Exactly repeat the full listing that follows.

**Data shown**:
===============

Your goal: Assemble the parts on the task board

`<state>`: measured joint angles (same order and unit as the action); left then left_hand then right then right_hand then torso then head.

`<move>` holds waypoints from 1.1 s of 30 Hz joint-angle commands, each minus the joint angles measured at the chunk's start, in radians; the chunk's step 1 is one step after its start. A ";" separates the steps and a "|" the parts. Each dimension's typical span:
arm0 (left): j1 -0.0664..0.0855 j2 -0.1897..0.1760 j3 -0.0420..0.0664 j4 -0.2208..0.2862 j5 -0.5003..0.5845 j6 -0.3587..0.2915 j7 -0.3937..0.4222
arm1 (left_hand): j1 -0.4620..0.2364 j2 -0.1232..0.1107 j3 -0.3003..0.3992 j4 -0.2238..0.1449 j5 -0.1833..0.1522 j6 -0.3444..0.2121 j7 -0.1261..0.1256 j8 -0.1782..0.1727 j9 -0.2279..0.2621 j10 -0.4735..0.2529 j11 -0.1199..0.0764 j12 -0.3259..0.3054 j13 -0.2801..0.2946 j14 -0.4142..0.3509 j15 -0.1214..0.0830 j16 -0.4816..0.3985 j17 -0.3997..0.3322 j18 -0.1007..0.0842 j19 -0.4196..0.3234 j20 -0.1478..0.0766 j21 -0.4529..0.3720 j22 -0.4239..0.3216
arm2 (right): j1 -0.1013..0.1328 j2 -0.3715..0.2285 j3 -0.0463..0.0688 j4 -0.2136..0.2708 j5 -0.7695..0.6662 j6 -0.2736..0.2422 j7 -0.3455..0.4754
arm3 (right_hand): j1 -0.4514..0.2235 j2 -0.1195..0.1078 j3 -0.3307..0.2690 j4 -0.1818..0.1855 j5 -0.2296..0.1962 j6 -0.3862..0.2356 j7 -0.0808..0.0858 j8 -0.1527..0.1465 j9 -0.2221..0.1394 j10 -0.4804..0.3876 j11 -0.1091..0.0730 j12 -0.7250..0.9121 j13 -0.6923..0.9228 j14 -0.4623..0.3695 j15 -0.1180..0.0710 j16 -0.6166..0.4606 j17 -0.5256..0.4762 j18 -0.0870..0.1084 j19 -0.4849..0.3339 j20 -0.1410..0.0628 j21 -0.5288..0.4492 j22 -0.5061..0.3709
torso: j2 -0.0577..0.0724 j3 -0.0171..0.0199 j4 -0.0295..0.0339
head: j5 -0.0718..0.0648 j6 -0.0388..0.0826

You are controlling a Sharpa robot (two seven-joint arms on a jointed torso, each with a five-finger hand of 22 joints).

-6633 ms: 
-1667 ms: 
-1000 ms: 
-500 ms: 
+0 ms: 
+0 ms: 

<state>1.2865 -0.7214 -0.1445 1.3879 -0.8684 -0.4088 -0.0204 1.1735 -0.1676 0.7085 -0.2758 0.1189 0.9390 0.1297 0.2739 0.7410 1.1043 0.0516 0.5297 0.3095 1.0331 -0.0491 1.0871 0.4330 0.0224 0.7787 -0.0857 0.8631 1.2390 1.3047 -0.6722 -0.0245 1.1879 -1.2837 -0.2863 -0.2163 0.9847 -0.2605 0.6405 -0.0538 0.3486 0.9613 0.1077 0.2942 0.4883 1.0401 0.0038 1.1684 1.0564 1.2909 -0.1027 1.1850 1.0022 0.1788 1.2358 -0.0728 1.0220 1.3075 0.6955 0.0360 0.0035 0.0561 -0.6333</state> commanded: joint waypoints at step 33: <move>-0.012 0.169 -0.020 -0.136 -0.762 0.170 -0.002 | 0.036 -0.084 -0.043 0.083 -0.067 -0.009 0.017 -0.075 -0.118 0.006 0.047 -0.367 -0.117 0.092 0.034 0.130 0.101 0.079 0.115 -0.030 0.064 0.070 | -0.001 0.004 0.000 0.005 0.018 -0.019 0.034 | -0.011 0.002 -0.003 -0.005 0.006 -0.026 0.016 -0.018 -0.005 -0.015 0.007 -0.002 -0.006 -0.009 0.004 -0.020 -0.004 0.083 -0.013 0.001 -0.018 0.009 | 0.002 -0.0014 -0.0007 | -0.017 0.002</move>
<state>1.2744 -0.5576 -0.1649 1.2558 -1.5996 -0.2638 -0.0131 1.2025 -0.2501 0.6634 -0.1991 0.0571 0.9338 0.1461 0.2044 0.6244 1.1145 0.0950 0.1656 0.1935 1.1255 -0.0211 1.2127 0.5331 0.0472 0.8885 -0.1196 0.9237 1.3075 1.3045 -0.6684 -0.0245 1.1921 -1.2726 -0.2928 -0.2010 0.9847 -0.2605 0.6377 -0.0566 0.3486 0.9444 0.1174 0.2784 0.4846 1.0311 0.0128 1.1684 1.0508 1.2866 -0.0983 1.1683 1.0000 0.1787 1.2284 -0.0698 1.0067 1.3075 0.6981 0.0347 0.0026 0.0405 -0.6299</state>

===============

**Output of the task**:
Your goal: Assemble the parts on the task board

`<state>`: measured joint angles (same order and unit as the action); left then left_hand then right then right_hand then torso then head.

`<move>` holds waypoints from 1.1 s of 30 Hz joint-angle commands, each minus the joint angles measured at the chunk's start, in radians; the chunk's step 1 is one step after its start. A ";" separates the steps and a "|" the parts. Each dimension's typical span:
arm0 (left): j1 -0.0664..0.0855 j2 -0.1897..0.1760 j3 -0.0420..0.0664 j4 -0.2208..0.2862 j5 -0.5003..0.5845 j6 -0.3587..0.2915 j7 -0.3937..0.4222
arm1 (left_hand): j1 -0.4620..0.2364 j2 -0.1232..0.1107 j3 -0.3003..0.3992 j4 -0.2238..0.1449 j5 -0.1833..0.1522 j6 -0.3444..0.2121 j7 -0.1261..0.1256 j8 -0.1782..0.1727 j9 -0.2279..0.2621 j10 -0.4735..0.2529 j11 -0.1199..0.0764 j12 -0.3259..0.3054 j13 -0.2801..0.2946 j14 -0.4142..0.3509 j15 -0.1214..0.0830 j16 -0.4816..0.3985 j17 -0.3997..0.3322 j18 -0.1007..0.0842 j19 -0.4196..0.3234 j20 -0.1478..0.0766 j21 -0.4529..0.3720 j22 -0.4239..0.3216
arm2 (right): j1 -0.1013..0.1328 j2 -0.3715..0.2285 j3 -0.0463..0.0688 j4 -0.2136..0.2708 j5 -0.7695..0.6662 j6 -0.2736..0.2422 j7 -0.3455..0.4754
arm3 (right_hand): j1 -0.4514..0.2235 j2 -0.1195..0.1078 j3 -0.3307..0.2690 j4 -0.1818..0.1855 j5 -0.2296..0.1962 j6 -0.3862..0.2356 j7 -0.0808..0.0858 j8 -0.1527..0.1465 j9 -0.2221..0.1394 j10 -0.4804..0.3876 j11 -0.1091..0.0730 j12 -0.7250..0.9121 j13 -0.6923..0.9228 j14 -0.4623..0.3695 j15 -0.1180..0.0710 j16 -0.6166..0.4606 j17 -0.5256..0.4762 j18 -0.0870..0.1084 j19 -0.4849..0.3339 j20 -0.1410..0.0628 j21 -0.5288..0.4492 j22 -0.5061..0.3709
torso: j2 -0.0577..0.0724 j3 -0.0171..0.0199 j4 -0.0295..0.0339
head: j5 -0.0718..0.0648 j6 -0.0388..0.0826

You are controlling a Sharpa robot (two seven-joint arms on a jointed torso, each with a five-finger hand of 22 joints).

-6633 ms: 
-1667 ms: 
-1000 ms: 
-500 ms: 
+0 ms: 
+0 ms: 

<state>1.2865 -0.7214 -0.1445 1.3879 -0.8684 -0.4088 -0.0204 1.1735 -0.1676 0.7085 -0.2758 0.1189 0.9390 0.1297 0.2739 0.7410 1.1043 0.0516 0.5297 0.3095 1.0331 -0.0491 1.0871 0.4330 0.0224 0.7787 -0.0857 0.8631 1.2390 1.3047 -0.6722 -0.0245 1.1879 -1.2837 -0.2863 -0.2163 0.9847 -0.2605 0.6405 -0.0538 0.3486 0.9613 0.1077 0.2942 0.4883 1.0401 0.0038 1.1684 1.0564 1.2909 -0.1027 1.1850 1.0022 0.1788 1.2358 -0.0728 1.0220 1.3075 0.6955 0.0360 0.0035 0.0561 -0.6333</state> commanded: joint waypoints at step 33: <move>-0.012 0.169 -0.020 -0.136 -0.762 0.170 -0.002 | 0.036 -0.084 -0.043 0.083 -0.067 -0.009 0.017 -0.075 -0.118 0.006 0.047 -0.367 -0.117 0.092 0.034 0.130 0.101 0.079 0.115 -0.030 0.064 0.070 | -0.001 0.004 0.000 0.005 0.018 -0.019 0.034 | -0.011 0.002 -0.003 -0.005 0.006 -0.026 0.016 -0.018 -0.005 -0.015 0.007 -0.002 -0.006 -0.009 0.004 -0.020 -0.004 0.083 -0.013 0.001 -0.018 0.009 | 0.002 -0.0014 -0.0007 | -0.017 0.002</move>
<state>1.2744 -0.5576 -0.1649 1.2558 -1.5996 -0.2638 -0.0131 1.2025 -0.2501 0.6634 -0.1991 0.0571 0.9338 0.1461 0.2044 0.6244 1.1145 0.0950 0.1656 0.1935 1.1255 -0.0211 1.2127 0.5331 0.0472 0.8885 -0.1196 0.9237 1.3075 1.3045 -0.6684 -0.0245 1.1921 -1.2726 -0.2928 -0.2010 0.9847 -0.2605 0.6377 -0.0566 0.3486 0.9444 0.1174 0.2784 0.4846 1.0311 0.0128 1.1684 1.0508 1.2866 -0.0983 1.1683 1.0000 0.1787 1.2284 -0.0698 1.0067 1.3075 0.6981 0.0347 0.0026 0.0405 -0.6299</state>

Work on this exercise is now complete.